Mutasarrıf, şimdi daha başka şeylerden bahse başlamıştı :
— Ben ne yapacağım? diyordu, bu kadıncağız giderse benim iki yavrucuğuma kim bakacak? Evin halini biliyorsunuz. Allah ömür versin, teyze hanım olmasa pislikten koleraya tutulacağız. Bana: «Yine evlenirsin!» diyorlar. Gül üstüne gül koklamak bana yakışır mı? Benim tekrar evlenmem, o merhumenin ruhunu tazip etmez mi? Öyle değil mi birader? Beynime bir kurşun sıksam öksüzlere yazık olmaz mı?..
Şakir Beyle, Feridun Bey, Murat'ı teselli için, artık lâkırdı bulamamaya başlamışlardı. Hasta, hakikaten ölmüş ve aradan bir, iki hafta geçmiş bulunsaydı, onların da belki merhume ve öksüzler hakkında söylenilecek bir fikirleri olurdu. Fakat, şimdilik ne deseler çiğ düşecekti. Mamafih, Murat, gittikçe dili ağırlaşarak, monoloğuna devam ediyordu:
— Farz-ı muhal olarak bir gün evlensem bile bu fedakârlığı sırf çocuklarım için yapacağım... Bundan sonra benim için karı da evlâtlarım, para da... Ah, ben yıkılmış, göçmüş bir adamım.
Nadide Hanım, artık dayanamadı: «Eh, bu oğlan adamakıllı sapıtmaya başladı. Artık bu kadarı da olmaz» diye nefretle ayağa kalktı. Alçak balkon kapısına kollarını gerip durarak: «Feridun Bey, bir iki lokma yeseniz, dedi. Murat daha ziyade içerse belki rahatsız olur.»
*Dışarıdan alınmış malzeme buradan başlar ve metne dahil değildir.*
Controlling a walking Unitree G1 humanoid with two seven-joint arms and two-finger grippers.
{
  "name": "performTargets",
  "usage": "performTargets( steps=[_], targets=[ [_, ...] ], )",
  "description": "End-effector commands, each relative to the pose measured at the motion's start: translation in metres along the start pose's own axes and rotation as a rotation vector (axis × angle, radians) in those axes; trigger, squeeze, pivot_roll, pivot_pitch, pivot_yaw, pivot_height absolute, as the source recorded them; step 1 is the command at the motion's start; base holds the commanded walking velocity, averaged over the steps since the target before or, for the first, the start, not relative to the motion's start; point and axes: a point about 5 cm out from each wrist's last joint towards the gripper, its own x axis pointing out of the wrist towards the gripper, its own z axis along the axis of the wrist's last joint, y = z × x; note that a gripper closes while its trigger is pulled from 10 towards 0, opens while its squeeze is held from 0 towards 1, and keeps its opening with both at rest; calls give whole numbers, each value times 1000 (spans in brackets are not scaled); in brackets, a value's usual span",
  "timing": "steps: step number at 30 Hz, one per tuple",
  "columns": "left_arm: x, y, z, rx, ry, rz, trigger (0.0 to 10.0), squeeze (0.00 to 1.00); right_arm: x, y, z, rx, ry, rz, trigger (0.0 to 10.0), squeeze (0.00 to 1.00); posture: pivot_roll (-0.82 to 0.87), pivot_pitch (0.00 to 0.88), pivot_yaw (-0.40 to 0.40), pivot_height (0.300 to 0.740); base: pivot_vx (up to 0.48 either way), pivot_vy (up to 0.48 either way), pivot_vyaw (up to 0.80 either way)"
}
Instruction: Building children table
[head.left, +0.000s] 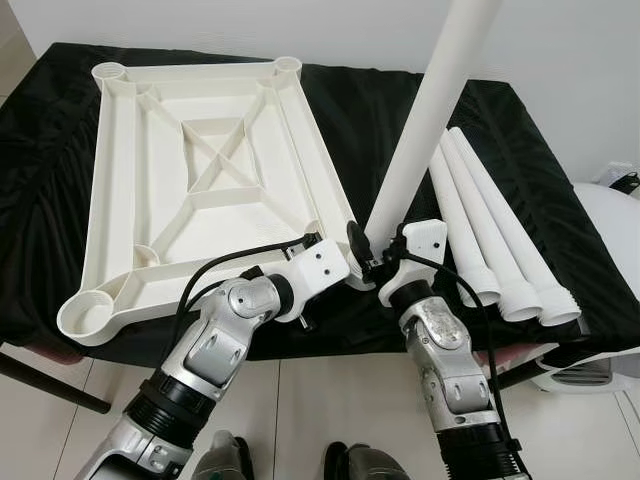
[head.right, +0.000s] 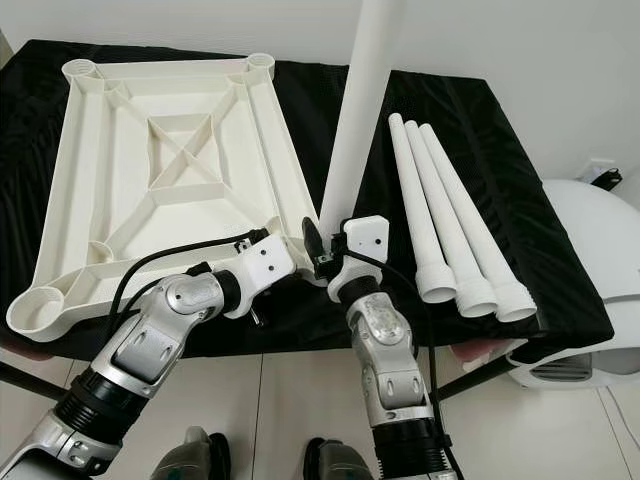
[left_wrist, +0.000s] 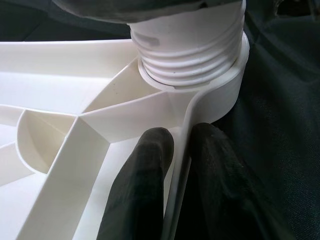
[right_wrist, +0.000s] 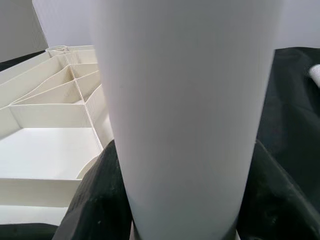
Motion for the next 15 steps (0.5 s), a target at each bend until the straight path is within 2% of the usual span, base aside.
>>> performTargets(
  steps=[1, 2, 4, 9, 10, 14, 15],
  targets=[
    [-1, 4, 7, 42, -25, 38, 10000, 0, -3, 8, -2, 29, 15, 0, 10000, 0, -64, 81, -60, 740, 0, 0, 0],
    [-1, 4, 7, 42, -23, 39, 10000, 0, -4, 11, -1, 59, 7, 6, 10000, 1000, -61, 77, -60, 740, 0, 0, 0],
    [-1, 4, 6, 42, -22, 41, 10000, 0, -4, 13, -1, 80, -1, 11, 10000, 1000, -61, 76, -60, 740, 0, 0, 0],
    [-1, 3, 6, 43, -20, 40, 10000, 0, -3, 11, 2, 57, -16, 35, 10000, 1000, -59, 71, -61, 740, 0, 0, 0],
    [-1, 3, 6, 45, -21, 38, 10000, 0, -1, -1, 4, 36, -23, 47, 10000, 1000, -60, 66, -62, 740, 0, 0, 0],
    [-1, 3, 6, 45, -22, 38, 10000, 0, 0, -5, 5, 27, -24, 47, 10000, 1000, -60, 66, -62, 740, 0, 0, 0],
    [0, 3, 6, 47, -23, 38, 10000, 0, 2, -15, 6, 15, -18, 78, 10000, 1000, -60, 64, -62, 740, 0, 0, 0]
  ],
)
Mutasarrıf: «Ah, benim teyzeciğim... Anam da sensin, babam da... Dünyada senden başka kimsem kalmadı. Ben artık yaşamasam da olur... Allah benim ömrümü sana versin, seni başımızdan eksik etmesin» diye ağlıya ağlıya büyük hanımı öpmeye başladı.
Feridun Bey, Murat'ı evine götürdüğü zaman, saat bir geçiyordu.